By 9:30, although a few orders are still coming in, Zimmerman is putting some of the leftover sauces and uncooked meat and fish into refrigerator trays for overnight storage. By 9:45 things have quieted enough that Jill can sit at the bar to eat her nightly plate of jambalaya and romaine salad. In a few more moments, the front door is locked, and — while the last few customers linger over their dessert — the staff begins folding napkins and resetting tables for tomorrow’s lunch crowd.

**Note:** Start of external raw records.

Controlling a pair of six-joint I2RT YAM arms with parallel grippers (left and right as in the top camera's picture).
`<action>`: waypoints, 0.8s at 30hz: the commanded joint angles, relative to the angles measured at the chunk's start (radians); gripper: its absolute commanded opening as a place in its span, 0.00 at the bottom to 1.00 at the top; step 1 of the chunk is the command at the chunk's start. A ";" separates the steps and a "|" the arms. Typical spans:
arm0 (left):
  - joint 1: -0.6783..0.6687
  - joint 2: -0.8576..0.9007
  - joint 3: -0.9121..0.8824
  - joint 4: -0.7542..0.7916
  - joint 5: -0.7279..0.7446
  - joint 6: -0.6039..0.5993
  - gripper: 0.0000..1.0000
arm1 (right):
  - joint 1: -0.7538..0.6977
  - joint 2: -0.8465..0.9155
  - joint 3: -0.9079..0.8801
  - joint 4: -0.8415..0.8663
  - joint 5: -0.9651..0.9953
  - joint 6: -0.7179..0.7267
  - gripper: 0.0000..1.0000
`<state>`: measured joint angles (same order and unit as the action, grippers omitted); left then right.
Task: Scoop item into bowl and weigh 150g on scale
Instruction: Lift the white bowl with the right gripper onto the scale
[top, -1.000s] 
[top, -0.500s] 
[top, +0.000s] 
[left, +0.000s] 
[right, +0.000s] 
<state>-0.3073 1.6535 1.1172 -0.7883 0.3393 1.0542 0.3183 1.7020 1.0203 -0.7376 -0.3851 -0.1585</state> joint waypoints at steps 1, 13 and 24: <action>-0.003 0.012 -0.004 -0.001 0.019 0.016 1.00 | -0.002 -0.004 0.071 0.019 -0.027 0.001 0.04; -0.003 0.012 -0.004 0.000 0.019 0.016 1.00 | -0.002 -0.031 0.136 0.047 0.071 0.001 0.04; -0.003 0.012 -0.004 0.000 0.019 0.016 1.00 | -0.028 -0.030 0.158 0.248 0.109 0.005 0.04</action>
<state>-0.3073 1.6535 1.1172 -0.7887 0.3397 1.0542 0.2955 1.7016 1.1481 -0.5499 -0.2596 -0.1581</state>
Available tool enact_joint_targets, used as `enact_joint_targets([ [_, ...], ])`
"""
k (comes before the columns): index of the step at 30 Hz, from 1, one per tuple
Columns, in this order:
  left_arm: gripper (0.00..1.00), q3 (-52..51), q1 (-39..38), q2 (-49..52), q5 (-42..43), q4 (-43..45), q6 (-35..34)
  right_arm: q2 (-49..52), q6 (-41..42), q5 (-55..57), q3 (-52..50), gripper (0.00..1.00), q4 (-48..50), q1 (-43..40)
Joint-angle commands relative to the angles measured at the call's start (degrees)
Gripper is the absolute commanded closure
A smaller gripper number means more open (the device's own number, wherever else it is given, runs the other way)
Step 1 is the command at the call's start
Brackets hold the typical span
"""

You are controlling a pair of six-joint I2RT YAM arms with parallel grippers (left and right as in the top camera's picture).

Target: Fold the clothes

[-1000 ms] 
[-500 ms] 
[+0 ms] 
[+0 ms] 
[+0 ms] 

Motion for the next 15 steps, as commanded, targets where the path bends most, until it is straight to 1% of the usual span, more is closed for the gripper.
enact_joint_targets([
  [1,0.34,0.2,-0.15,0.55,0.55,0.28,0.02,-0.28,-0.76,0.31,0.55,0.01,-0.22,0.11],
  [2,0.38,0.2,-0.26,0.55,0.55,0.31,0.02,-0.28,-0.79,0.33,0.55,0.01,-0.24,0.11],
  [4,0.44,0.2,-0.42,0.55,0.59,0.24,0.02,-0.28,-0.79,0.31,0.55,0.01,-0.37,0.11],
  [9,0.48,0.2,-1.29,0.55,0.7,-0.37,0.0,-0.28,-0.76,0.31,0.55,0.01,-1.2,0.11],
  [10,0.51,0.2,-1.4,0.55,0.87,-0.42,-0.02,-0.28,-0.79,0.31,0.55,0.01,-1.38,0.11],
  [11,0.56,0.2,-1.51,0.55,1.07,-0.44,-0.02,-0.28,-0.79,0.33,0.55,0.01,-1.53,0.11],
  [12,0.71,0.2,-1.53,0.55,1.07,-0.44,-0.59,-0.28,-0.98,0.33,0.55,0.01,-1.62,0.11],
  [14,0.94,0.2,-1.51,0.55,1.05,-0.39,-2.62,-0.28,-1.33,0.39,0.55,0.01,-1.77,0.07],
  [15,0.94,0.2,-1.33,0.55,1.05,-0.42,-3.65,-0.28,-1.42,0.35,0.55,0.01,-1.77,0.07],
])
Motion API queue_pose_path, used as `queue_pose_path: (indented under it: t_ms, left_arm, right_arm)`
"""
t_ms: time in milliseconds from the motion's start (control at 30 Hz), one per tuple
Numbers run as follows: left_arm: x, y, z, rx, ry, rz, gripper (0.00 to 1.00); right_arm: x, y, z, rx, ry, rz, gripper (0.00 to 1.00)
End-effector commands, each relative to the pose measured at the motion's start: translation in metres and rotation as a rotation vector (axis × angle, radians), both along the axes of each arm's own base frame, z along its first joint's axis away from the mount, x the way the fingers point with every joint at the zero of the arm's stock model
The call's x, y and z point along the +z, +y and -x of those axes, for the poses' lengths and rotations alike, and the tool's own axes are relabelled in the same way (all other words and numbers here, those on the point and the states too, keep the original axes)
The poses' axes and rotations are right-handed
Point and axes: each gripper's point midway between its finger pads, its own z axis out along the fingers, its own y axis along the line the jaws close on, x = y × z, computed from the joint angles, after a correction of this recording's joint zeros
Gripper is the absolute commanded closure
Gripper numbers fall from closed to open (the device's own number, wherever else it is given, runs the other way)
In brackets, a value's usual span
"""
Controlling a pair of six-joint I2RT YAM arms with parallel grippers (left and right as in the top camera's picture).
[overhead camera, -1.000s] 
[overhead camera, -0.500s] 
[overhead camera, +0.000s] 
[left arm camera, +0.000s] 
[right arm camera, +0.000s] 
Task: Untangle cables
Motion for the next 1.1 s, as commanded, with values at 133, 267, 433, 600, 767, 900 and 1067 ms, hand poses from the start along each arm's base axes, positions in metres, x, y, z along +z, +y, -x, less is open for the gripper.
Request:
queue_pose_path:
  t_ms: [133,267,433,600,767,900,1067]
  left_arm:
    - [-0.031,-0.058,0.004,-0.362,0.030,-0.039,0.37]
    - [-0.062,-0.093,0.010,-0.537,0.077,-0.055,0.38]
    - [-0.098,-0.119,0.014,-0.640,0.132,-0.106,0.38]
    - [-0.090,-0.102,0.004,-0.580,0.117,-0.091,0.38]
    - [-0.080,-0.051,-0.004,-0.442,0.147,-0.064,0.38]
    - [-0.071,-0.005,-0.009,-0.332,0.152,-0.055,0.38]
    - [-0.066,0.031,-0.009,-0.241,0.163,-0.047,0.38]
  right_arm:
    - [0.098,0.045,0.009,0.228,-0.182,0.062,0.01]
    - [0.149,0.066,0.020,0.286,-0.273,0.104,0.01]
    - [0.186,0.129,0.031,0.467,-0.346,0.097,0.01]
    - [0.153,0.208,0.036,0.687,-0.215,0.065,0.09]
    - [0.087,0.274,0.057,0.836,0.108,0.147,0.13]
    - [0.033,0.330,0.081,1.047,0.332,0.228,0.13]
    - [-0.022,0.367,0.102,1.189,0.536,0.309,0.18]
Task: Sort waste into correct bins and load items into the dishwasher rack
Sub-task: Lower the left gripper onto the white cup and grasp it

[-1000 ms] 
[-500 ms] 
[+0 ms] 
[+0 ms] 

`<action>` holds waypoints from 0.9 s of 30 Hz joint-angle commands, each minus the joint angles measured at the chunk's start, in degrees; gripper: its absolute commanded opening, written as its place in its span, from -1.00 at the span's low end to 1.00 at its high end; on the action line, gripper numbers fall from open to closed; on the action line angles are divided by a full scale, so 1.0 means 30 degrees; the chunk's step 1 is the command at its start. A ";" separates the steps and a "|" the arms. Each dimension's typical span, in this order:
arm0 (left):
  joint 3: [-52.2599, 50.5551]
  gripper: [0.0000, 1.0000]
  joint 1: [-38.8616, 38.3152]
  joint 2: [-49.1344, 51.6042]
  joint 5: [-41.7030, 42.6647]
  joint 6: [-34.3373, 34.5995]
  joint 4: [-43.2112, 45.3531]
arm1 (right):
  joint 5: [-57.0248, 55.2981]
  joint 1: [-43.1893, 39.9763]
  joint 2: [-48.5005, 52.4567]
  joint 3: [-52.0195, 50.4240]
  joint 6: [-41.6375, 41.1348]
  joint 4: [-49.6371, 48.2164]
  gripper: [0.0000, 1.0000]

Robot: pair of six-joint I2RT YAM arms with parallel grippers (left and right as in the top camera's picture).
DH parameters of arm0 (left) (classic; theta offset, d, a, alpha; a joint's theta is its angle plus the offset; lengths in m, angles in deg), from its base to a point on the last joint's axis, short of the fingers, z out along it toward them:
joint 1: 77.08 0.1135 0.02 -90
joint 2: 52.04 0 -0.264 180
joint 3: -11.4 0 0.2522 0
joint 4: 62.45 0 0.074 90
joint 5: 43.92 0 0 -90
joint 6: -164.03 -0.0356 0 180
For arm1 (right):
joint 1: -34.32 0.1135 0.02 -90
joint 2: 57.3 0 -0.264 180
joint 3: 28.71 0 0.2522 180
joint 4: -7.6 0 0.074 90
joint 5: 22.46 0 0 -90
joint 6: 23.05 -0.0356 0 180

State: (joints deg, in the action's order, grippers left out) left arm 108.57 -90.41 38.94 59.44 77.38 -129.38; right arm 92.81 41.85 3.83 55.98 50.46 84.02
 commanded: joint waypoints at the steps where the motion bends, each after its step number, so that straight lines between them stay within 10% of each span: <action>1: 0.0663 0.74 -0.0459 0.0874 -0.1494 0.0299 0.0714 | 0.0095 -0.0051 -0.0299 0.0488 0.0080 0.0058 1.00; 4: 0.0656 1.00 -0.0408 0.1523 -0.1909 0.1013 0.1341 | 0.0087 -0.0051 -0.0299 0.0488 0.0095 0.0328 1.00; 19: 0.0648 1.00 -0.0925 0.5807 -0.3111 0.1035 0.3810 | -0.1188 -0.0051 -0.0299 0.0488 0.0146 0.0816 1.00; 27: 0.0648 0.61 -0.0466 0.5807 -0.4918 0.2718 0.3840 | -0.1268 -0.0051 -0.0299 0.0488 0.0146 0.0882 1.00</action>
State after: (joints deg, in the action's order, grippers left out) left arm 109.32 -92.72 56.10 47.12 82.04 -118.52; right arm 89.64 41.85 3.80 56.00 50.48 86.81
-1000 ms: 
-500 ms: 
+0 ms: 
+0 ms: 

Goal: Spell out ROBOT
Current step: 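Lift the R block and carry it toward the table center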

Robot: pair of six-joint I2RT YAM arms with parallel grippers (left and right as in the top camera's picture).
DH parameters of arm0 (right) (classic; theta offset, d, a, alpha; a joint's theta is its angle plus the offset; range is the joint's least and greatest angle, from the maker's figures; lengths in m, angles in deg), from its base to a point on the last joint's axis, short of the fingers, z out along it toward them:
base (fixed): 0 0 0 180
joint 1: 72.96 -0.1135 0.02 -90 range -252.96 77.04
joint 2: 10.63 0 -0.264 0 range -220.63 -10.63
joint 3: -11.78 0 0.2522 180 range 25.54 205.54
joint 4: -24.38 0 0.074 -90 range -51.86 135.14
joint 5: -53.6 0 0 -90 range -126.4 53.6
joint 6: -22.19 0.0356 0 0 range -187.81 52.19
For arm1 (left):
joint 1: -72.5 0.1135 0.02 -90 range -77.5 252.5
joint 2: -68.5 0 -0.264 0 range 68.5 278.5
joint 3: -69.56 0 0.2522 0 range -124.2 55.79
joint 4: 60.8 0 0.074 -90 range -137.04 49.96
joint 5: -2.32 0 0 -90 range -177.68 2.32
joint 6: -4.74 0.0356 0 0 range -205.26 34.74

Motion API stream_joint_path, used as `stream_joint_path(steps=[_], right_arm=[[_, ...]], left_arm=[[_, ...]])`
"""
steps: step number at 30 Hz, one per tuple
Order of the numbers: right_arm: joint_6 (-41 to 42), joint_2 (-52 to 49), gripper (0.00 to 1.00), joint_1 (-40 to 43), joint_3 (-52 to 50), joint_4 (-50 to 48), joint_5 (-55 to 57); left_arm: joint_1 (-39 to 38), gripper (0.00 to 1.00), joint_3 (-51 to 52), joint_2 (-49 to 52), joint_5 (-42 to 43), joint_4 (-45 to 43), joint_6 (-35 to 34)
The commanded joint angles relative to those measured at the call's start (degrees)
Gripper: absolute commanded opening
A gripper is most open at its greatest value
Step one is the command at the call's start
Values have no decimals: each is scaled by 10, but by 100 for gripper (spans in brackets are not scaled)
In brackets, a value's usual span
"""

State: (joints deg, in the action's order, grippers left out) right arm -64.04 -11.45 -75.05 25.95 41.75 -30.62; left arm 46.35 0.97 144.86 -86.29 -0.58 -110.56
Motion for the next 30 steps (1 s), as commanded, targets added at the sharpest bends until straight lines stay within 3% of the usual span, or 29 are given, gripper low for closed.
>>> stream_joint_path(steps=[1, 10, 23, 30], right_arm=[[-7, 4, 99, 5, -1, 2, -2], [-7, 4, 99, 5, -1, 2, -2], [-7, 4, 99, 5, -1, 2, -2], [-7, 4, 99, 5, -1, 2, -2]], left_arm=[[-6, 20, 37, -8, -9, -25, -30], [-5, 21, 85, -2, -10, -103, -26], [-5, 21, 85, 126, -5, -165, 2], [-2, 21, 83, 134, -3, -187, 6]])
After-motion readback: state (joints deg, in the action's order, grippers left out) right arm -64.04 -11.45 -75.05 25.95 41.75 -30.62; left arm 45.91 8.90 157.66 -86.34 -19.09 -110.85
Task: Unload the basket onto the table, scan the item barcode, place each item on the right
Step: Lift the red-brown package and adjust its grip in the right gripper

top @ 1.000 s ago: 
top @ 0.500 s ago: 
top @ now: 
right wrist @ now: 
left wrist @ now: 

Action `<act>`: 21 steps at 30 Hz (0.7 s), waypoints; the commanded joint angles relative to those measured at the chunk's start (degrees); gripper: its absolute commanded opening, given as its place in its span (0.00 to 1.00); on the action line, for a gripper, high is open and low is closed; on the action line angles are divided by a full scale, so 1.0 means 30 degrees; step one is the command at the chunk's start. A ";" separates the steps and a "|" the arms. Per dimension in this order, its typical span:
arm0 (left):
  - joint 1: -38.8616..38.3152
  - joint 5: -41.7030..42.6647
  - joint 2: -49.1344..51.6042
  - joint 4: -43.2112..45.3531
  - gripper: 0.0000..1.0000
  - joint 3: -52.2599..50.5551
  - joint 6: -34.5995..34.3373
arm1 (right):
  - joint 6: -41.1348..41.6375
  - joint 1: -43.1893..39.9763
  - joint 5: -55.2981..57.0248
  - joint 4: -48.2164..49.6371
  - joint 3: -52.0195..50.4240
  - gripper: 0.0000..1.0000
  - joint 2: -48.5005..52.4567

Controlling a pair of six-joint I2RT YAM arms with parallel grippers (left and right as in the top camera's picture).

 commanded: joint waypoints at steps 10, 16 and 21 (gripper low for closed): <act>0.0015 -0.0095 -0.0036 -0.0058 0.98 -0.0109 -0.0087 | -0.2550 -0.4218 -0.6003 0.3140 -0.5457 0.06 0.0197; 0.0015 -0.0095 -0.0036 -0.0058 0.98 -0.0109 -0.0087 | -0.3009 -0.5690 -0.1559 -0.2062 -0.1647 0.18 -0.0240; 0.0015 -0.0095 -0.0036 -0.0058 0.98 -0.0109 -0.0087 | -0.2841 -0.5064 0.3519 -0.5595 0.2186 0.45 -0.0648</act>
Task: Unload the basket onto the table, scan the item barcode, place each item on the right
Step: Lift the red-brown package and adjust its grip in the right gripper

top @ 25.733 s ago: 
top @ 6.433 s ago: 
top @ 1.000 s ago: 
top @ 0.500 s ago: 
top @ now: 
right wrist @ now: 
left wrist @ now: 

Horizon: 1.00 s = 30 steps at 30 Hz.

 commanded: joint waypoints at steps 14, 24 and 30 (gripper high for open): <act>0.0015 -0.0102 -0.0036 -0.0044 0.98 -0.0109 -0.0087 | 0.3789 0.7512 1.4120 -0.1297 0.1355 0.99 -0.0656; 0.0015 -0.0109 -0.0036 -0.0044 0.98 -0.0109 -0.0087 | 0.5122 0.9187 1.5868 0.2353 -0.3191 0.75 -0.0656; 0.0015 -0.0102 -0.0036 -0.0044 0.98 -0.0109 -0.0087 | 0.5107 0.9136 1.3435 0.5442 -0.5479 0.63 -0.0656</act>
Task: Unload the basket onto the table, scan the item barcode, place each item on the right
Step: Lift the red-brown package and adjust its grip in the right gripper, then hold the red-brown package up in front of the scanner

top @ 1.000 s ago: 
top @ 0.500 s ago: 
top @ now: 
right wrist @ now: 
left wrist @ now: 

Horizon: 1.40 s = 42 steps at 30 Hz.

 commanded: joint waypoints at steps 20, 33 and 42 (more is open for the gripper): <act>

Jill says she and Mike don’t worry that Cajun food could go out of fashion, damaging their business, because the menu at Jilly's is so varied that the restaurant isn't known exclusively as a place to get Cajun food. That variety — along with relatively low prices and business expenses — is a key reason why Jilly’s has survived so tar. “We still go into the red part of every month, although hopefully we’re in the black again by the end of the month as business picks up,” Jill notes. “I mean, we eat well, and we have a nice condominium, and we lease a couple of nice cars. But as far as saving money.... We still sit around on Sundays and talk about doing other things [other than run a restaurant). I can’t ever see making a lot of money in this business, and I wonder if we’ll be doing this the rest of our lives....’’
Mike seems more committed to sticking with the restaurant until it’s highly successful, but even he talks about the high “burnout” rate among chefs. “The first year, it was a struggle” to run the restaurant, he says. “Then it got better, and now it’s cruisin’. By this time next year, maybe I can take a day off.
“I’d love to see a line around the corner waiting to get in at lunch. I’d like to see this place booked solid every night — that will take another five years, at least — and then maybe we’ll move to a bigger location. Once we got a bigger restaurant, we could raise our prices a little and have a little bit nicer surroundings. Although even then I’d like to keep this place. I really like it. I feel comfortable here.
“There are a lot of headaches to this business, but there’s a lot of satisfaction to be gained from it, too,” he continues. “On several occasions. I’ve walked out of the kitchen and been applauded by the customers.” He smiles at the memory. “There’s no feeling like that, anywhere, anytime.”